Sofrer amado



SOFRER AMADO

 

Como flecha que em fogo rasga o coração do guerreiro

O amor a mim machuca

Não o amor. Perdoe-me! O amor não me quer

Como poderia?

Quando criança – Ó céus, pobre ingenuidade! – Acreditava ser capaz.

Sonhara com o frisson da paixão.

Nem ela, nem mesmo ela.

A ti o diabo reservas o sofrer, basta! Sê digno para recebê-lo, como noiva pura e santa.

O sofrer. Vês o quanto o ama? Tanto quanto as trevas... Essa sim, persegue-te como o lobo persegue a caça: com morte marcada nos olhos e saliva quente caindo ao chão.

Olhe para trás! Vês? Pobre alma descansa! Senta-te à beira da árvore. Aceita teu fruto.

Idiota, não corras! A morte não o quer. A angústia, a dor, a eternidade; essas sim.

Ah! A eternidade, como essa o deseja. Ainda que em teu corpo não corra o sangue dos miseráveis, nem sopre em tuas narinas o ar úmido e quente do inferno, tua alma em júbilo correrá o universo. A ela a incerteza espera. A ineptos abismos percorrerá. Fará do frio e escuridão amigos fiéis. Com seu grito silencioso exultará por socorro, ecoando no sono da luxúria e apavorando o medo.  Dormirá nas raízes da videira. Secará tua seiva e abraçará tua essência.

Como maldição lançada, e ainda, como o veneno mortal da víbora voraz, o antídoto respira. Virá a galopes rápidos, montado nos velozes cavalos de fogo da loucura.

Nos campos áridos dos trigais, descansa a tua salvação, onde sopras com majestade os ventos da misericórdia e onde as chaves das correntes que o aprisiona se escondem.
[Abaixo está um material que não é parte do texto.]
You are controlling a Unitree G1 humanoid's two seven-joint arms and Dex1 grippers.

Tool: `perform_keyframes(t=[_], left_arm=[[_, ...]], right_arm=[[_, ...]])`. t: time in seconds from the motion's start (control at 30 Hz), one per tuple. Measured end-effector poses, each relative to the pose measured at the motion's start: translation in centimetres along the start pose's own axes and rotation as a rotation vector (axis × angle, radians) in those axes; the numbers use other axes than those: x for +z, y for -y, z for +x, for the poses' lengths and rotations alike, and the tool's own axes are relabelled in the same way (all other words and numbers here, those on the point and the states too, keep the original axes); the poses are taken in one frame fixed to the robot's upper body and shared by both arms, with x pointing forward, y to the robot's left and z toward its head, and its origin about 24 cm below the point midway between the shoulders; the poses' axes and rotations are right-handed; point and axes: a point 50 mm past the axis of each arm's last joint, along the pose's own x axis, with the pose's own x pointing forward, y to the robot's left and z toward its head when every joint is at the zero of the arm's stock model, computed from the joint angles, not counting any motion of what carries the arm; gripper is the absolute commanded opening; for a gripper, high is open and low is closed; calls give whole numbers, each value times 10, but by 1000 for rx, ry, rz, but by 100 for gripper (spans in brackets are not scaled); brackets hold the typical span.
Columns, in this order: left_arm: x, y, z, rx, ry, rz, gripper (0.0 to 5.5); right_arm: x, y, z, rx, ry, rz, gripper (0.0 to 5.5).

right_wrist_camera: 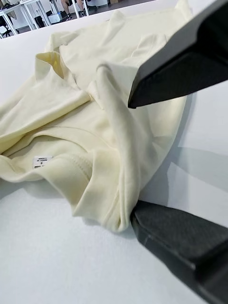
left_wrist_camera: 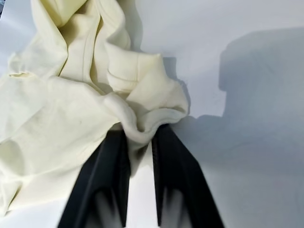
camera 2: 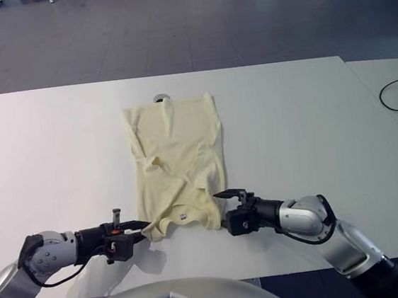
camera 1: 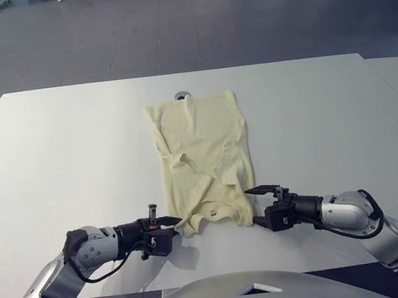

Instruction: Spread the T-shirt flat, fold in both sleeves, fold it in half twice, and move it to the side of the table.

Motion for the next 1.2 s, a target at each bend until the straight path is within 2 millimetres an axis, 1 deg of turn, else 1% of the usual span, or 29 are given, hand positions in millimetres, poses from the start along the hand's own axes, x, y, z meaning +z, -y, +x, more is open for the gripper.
perform_keyframes(t=[0.03,0.07,0.13,0.2,0.4,0.43,0.57,0.73,0.83,0.97,1.07,1.2], left_arm=[[-1,0,0,2,-2,-3,3],[-2,-1,0,5,-3,-4,0],[-3,-3,0,8,-7,-1,0],[-4,-4,-1,-2,-4,-8,0],[-12,-11,-8,-33,-10,-16,0],[-13,-12,-8,-36,-11,-18,0],[-13,-12,-9,-46,-8,-21,0],[-14,-13,-10,-63,-2,-24,0],[-14,-14,-11,-71,-2,-20,0],[-17,-18,-15,-92,-3,-58,0],[-21,-25,-22,-116,-7,-120,0],[-11,-32,-27,-151,55,-212,0]], right_arm=[[0,0,0,2,0,1,267],[0,-1,0,3,0,2,249],[0,-2,0,7,1,6,224],[0,-4,1,12,1,12,180],[2,-9,1,26,5,19,79],[2,-10,2,28,5,16,55],[3,-12,7,25,17,18,1],[1,-10,10,10,20,25,1],[-1,-9,8,6,10,32,1],[-4,-8,-5,36,-2,165,1],[1,-4,-15,78,20,281,1],[10,8,-17,91,66,358,1]])
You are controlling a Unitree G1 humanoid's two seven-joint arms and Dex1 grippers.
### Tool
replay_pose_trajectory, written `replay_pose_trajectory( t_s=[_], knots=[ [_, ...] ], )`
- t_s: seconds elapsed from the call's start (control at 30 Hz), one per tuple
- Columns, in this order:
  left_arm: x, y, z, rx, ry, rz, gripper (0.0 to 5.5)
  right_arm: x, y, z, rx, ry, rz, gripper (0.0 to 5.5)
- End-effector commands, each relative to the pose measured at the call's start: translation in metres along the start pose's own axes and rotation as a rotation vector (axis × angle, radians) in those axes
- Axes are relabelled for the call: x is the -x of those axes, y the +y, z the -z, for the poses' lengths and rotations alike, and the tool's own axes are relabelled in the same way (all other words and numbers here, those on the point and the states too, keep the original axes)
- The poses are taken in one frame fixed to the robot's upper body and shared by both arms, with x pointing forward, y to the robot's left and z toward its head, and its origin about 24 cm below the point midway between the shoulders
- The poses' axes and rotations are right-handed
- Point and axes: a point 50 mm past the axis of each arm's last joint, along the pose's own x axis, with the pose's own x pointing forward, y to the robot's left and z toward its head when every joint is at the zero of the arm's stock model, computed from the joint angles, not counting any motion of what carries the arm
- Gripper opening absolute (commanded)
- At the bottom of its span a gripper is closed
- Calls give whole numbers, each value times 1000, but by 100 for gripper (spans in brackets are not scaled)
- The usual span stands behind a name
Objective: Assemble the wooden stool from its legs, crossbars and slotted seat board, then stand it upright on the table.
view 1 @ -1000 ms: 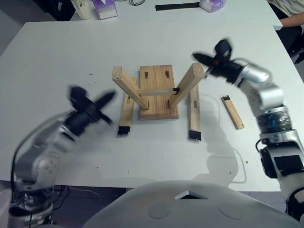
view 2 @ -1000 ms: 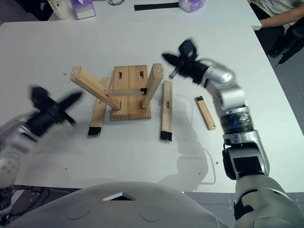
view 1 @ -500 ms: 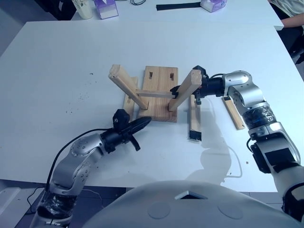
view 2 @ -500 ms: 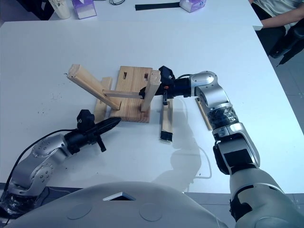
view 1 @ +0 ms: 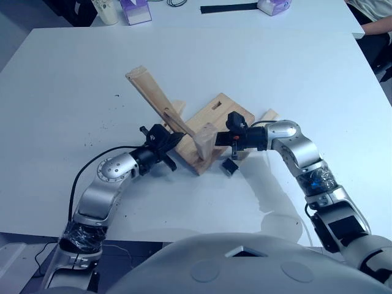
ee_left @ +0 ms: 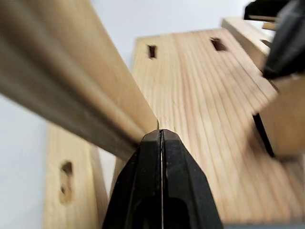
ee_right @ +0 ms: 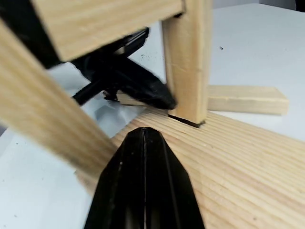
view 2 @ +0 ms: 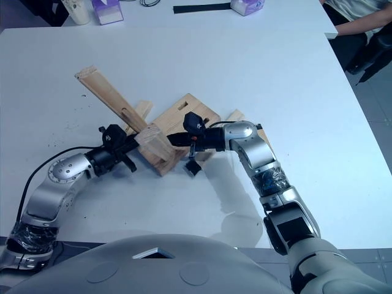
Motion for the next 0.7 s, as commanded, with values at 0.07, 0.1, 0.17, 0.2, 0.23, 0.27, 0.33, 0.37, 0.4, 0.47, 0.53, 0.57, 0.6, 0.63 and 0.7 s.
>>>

Ó criatura, sê capaz de encontrar?

No abismo de teu ser, onde o frio reina e devasta, a semente espera germinar.

É a hora, regue-a! _ Desgraça! Não, não a quero.

Com a dor fiz meu pacto de sangue. Com a angústia e ansiedade casei-me.

Da luxuria e sacrilégio fiz meus inseparáveis parceiros de noite.

Outrora, o sofrimento recusei como fêmea que sem estar pronta rejeita a cópula. No entanto, como macho sedento de desejo e fogo ardente no olhar me penetrou. Invadiu minh’alma e alojou-se. Consumiu meu ser e compensou meu espírito.

O destino que a mim o diabo e Deus disputaram por traçar, beijei a boca e disse SIM.